I have had the pleasure of playing this superb course twice over the past week or so, the 1st time I visited was with the Mariners Golf Society last Wednesday, the 2nd playing in the clubs Seniors Open on Monday of this week.
I had only played the course once before, about 3 or 4 years ago with Richart and Gordon (drive4show) and couldn't remember and awful lot about it, so the Mariners event, coming 5 days before the Open, couldn't have been better timed.
If you haven't played this course before, I can highly recommend it.
It doesn't look too long on the card, but length isn't everything, and some clever bunkering, _*masses*_ of heather, treelined fairways and some awkward dog legs make this as "plotters" course rather than a "bombers".
The course was in stunning condition, fairways beautifully defined and greens that were super quick.

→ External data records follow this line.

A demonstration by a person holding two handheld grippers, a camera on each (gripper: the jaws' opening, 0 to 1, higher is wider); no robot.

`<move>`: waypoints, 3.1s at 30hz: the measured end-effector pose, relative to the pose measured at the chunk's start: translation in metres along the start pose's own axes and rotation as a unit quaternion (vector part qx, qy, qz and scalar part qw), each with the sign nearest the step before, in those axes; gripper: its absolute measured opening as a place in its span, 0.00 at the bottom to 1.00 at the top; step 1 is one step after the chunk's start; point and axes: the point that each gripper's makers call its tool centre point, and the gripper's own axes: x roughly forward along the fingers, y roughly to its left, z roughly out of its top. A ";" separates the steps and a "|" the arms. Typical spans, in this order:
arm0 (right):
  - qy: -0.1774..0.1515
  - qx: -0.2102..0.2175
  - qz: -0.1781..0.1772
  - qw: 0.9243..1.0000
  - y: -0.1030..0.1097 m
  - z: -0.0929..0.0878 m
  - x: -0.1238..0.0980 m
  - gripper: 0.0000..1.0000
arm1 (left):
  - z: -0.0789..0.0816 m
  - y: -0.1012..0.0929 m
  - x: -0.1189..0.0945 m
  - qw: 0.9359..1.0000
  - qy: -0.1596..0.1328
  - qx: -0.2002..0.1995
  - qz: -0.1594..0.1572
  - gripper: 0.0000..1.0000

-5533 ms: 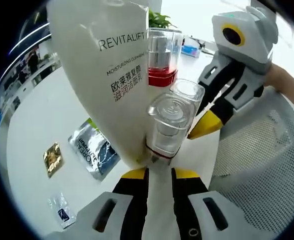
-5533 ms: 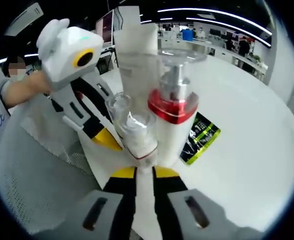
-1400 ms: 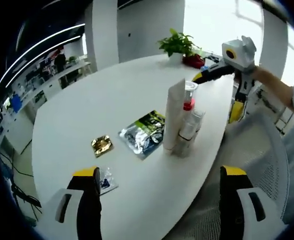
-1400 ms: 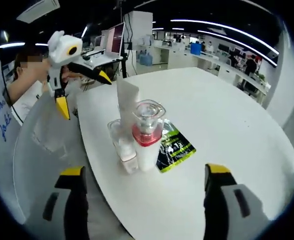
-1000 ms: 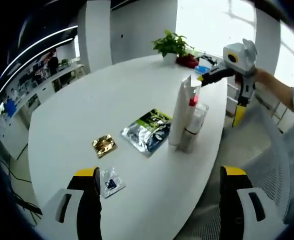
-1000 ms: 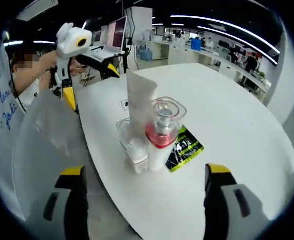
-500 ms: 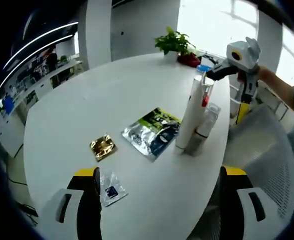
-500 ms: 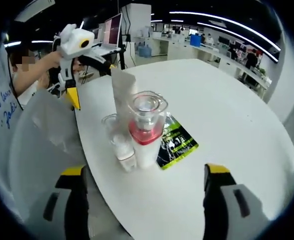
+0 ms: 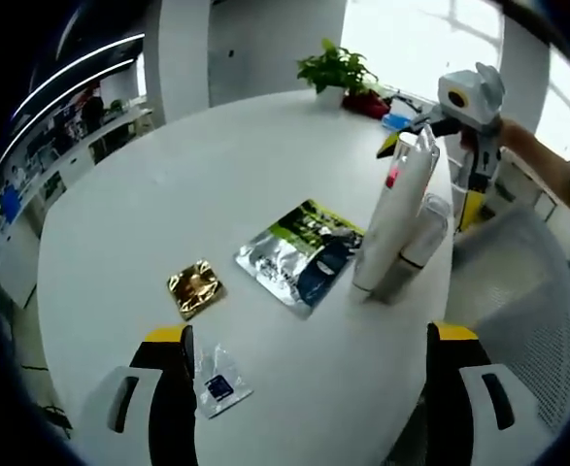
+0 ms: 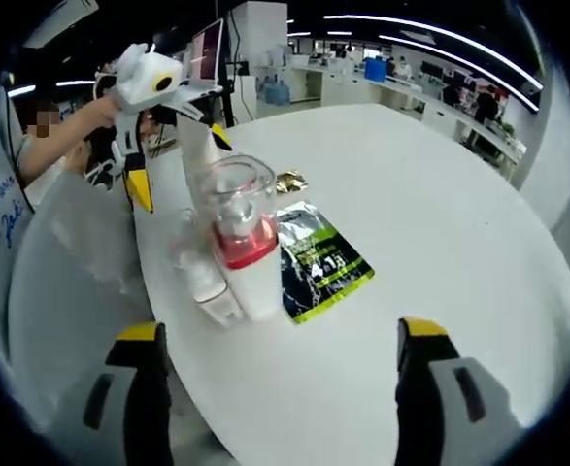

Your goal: Arrange the skincare products in the storage area until every visible bottle or jar stands upright without overlapping.

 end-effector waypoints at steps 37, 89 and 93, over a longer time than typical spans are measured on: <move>0.025 0.025 -0.011 0.999 -0.044 -0.013 0.028 0.90 | 0.007 0.016 0.056 0.998 0.024 -0.030 -0.040 0.65; -0.026 0.214 -0.001 0.977 -0.059 -0.014 0.084 0.36 | 0.012 0.016 0.108 0.996 0.071 0.033 -0.040 0.39; -0.027 0.224 0.003 0.974 -0.059 -0.015 0.087 0.36 | 0.011 0.018 0.109 0.996 0.072 0.039 -0.036 0.37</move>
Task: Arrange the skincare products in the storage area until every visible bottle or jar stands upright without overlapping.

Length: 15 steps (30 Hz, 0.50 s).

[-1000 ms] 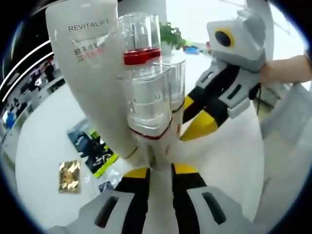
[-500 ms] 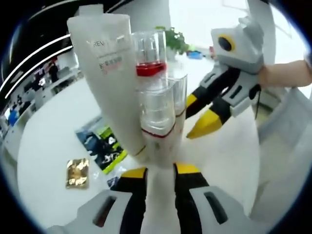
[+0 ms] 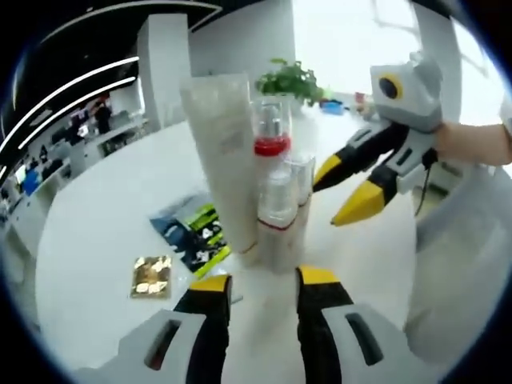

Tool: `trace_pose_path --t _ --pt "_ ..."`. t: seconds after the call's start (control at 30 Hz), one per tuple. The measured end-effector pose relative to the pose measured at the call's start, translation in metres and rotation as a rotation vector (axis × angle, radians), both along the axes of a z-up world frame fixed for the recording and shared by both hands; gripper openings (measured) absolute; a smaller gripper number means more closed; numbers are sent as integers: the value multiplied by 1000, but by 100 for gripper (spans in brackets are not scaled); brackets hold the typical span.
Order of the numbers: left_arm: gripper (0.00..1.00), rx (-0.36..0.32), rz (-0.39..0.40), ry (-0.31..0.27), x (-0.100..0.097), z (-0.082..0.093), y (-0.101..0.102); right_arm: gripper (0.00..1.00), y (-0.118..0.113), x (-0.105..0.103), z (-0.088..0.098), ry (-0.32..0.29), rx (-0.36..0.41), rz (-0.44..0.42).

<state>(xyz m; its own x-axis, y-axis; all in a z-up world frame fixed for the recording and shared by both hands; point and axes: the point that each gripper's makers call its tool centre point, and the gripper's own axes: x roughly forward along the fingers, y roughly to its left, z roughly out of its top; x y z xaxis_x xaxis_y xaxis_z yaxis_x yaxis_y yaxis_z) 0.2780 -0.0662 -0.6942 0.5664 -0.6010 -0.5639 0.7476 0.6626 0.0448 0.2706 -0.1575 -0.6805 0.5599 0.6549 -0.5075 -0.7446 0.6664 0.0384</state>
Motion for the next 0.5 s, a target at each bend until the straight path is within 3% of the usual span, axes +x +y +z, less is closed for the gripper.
trace_pose_path --t 0.2,0.5 --pt "34 -6 40 -28 -5 18 18 39 -5 -4 14 2 5 -32" --pt "48 -6 45 -12 -22 31 36 52 -2 -14 28 -14 -10 -35"
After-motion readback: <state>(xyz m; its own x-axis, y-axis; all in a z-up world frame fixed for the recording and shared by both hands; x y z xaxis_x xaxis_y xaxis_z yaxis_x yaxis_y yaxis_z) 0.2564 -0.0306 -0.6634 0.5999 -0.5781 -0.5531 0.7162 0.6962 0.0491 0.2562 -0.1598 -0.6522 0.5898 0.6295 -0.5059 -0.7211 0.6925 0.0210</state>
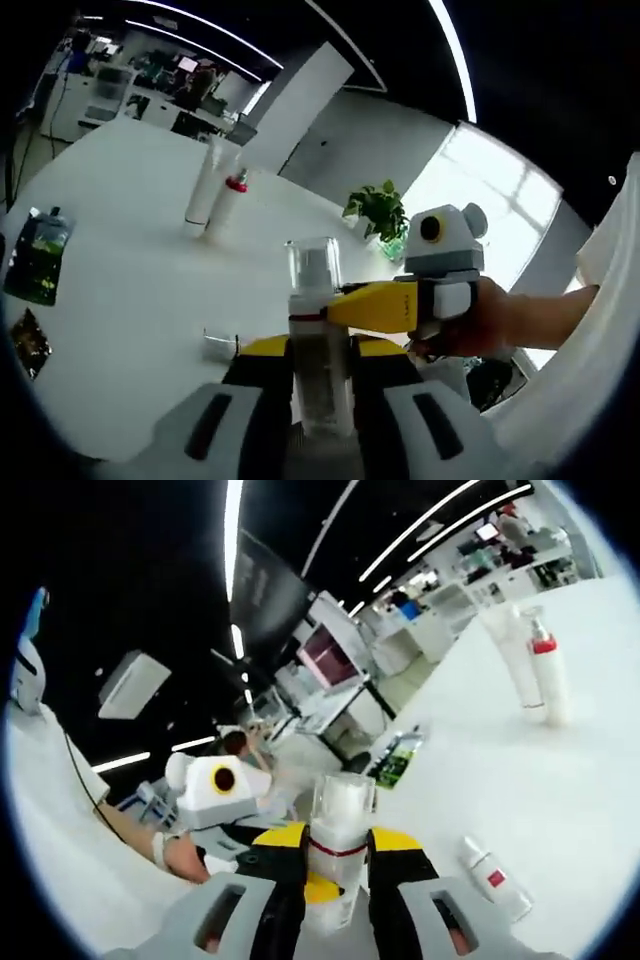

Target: Arrange the skincare products in the storage area until every visible bottle or jar stands upright without overlapping.

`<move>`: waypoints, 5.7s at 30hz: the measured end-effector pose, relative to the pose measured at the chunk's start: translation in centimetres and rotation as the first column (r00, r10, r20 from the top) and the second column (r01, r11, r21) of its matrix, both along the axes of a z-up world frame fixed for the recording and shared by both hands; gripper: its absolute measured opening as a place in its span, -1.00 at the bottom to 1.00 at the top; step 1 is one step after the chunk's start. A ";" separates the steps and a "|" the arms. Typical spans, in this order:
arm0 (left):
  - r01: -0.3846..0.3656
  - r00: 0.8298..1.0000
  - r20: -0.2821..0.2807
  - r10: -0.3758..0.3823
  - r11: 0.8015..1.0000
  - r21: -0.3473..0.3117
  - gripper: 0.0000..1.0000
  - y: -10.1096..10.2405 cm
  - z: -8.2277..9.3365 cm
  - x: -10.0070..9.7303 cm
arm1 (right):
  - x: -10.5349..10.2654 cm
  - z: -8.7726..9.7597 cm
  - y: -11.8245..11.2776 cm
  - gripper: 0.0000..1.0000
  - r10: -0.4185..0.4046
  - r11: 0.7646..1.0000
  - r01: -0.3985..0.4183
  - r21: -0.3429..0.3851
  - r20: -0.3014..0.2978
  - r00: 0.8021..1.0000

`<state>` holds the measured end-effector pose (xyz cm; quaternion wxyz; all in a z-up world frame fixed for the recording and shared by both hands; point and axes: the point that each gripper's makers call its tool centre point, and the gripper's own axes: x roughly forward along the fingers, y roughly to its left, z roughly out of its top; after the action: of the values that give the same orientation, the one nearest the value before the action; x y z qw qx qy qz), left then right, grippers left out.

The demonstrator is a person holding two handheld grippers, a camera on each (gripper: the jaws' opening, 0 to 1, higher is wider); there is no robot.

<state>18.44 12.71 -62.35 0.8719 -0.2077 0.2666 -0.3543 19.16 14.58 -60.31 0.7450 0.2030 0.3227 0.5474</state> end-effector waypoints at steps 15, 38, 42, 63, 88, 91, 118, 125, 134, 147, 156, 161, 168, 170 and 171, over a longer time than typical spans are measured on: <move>0.075 0.996 -0.040 -0.075 0.997 0.005 -0.65 -0.9 -1.0 -0.6 | -0.6 -1.2 -0.1 -0.54 0.039 0.999 -0.040 -0.015 -0.057 0.998; 0.081 0.996 0.044 -0.079 0.996 -0.034 -0.64 0.3 0.5 0.4 | 0.7 0.3 0.8 -0.68 -0.014 1.000 0.015 -0.014 0.041 0.999; 0.096 0.994 0.047 -0.096 0.995 0.002 -0.64 0.4 0.1 0.2 | 0.9 0.4 0.9 -0.68 -0.026 0.999 0.028 -0.031 0.070 0.997; 0.127 0.956 0.146 -0.254 0.809 0.574 -0.40 3.9 -5.3 -0.4 | 4.8 0.8 0.0 -0.67 -0.100 0.987 0.118 -0.112 0.150 0.984; 0.135 0.963 0.045 -0.266 0.619 0.774 -0.53 7.3 -11.0 -0.3 | 8.7 -0.4 -0.5 -0.66 -0.166 0.965 0.196 -0.172 0.173 0.971; 0.136 0.964 0.040 -0.264 0.614 0.777 -0.57 7.5 -11.1 -0.4 | 9.2 -0.5 -0.6 -0.66 -0.171 0.964 0.202 -0.174 0.177 0.969; 0.176 0.972 -0.036 -0.233 0.614 0.770 -0.64 8.1 -12.3 -0.9 | 13.2 -2.8 -0.6 -0.66 -0.203 0.929 0.257 -0.268 0.214 0.956; 0.176 0.973 -0.041 -0.227 0.616 0.768 -0.67 8.1 -12.4 -0.9 | 12.9 -3.7 -0.3 -0.66 -0.185 0.925 0.245 -0.291 0.217 0.958; 0.184 0.974 -0.061 -0.218 0.602 0.777 -0.74 8.6 -12.7 -1.1 | 12.9 -4.4 0.2 -0.66 -0.167 0.924 0.230 -0.307 0.218 0.962; 0.194 0.973 -0.080 -0.214 0.586 0.787 -0.84 8.9 -13.0 -1.2 | 14.0 -4.7 0.4 -0.66 -0.155 0.916 0.234 -0.325 0.251 0.955; 0.197 0.973 -0.086 -0.212 0.585 0.787 -0.87 8.9 -13.1 -1.3 | 14.8 -5.0 0.2 -0.66 -0.151 0.908 0.246 -0.339 0.282 0.948; 0.191 0.975 -0.087 -0.202 0.583 0.790 -0.94 9.2 -13.1 -1.2 | 15.0 -5.4 0.1 -0.66 -0.151 0.904 0.249 -0.347 0.286 0.946; 0.197 0.975 -0.097 -0.200 0.575 0.794 -0.95 9.3 -13.3 -1.3 | 15.5 -5.8 0.1 -0.66 -0.171 0.900 0.268 -0.343 0.287 0.943; 0.198 0.975 -0.097 -0.201 0.574 0.795 -0.95 9.3 -13.3 -1.4 | 15.6 -5.8 0.1 -0.66 -0.169 0.899 0.271 -0.345 0.298 0.939; 0.198 0.975 -0.098 -0.201 0.573 0.795 -0.96 9.3 -13.3 -1.3 | 15.6 -5.8 0.1 -0.66 -0.165 0.898 0.270 -0.348 0.301 0.939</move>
<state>17.09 22.02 -75.64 0.8271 0.2369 0.4170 -0.2931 34.77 14.67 -66.08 0.8634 0.0135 0.2963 0.4082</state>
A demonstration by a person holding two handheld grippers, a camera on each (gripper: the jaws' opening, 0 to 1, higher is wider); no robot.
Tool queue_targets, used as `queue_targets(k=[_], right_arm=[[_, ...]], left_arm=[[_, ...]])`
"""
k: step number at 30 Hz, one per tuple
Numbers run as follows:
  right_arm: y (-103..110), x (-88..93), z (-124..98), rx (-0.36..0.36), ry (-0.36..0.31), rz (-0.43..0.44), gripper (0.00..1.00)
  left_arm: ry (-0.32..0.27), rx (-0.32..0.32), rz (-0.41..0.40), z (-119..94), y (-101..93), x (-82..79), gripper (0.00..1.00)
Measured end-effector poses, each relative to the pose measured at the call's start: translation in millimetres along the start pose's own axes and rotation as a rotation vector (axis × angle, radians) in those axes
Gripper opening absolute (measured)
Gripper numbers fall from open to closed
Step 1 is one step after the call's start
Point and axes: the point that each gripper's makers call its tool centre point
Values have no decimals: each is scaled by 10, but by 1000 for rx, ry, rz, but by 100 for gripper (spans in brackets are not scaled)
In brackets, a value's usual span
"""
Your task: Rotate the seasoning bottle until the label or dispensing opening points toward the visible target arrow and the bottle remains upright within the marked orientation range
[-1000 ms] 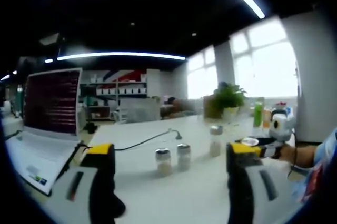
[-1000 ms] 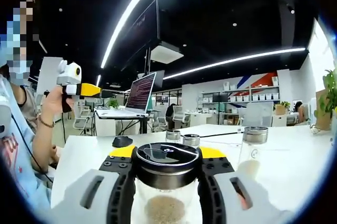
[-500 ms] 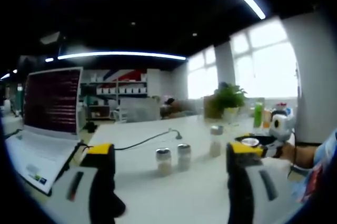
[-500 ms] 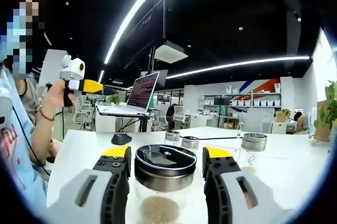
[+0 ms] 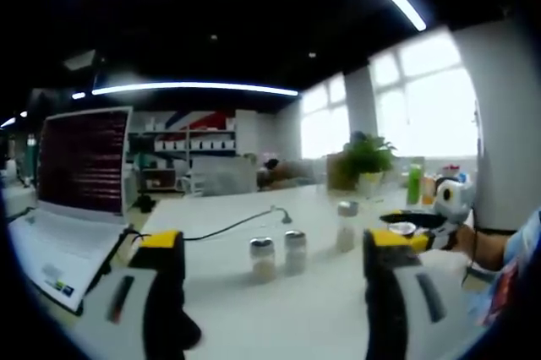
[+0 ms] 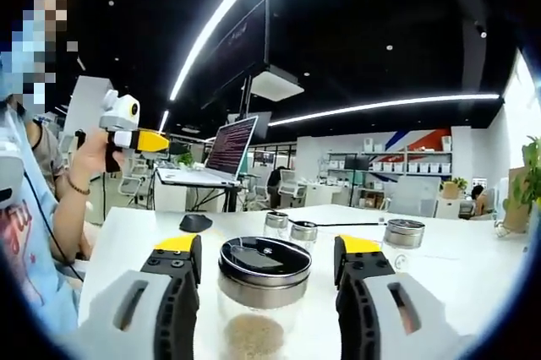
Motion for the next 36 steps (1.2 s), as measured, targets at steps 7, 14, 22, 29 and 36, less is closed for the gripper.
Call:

Most probably the best course for presentation that I have played, certainly within the last few years.
The course starts, unusually, with a par 3, but this is no pushover at just over 200 yards from the white tees. Playing it on Wednesday with the Mariners (from the yellows) I hit a 4 iron, scuffing it a little and coming up slightly short. During the Open on Monday, which was played off the back tees and into a stiffish breeze, I had to take a Driver (admittedly choked down a little) as the 3 wood would have ballooned a bit into the wind.
This is followed by a long par 4 with a sloping right to left fairway, but with thick (and I do mean _*thick!*_) heather all the way up the right hand side you can't be too greedy to try and avoid your drive inevitably rolling down to the left hand side.
A really nice, short par 3 follows, again over the ever present heather and littered with bunkers.
Another tough par 4 after that, with a long carry (from the back tee at least, especially into the wind) over heather again. You then cross one of the two or three roads that bisect the course to a par 5, which offers a little respite.
The course continues to wind it's way through the heather and trees, and is an absolute delight to play.
A nice mix of shorter par 4's (where the premium is on accuracy rather than distance) and a good selection of varying length par 3's.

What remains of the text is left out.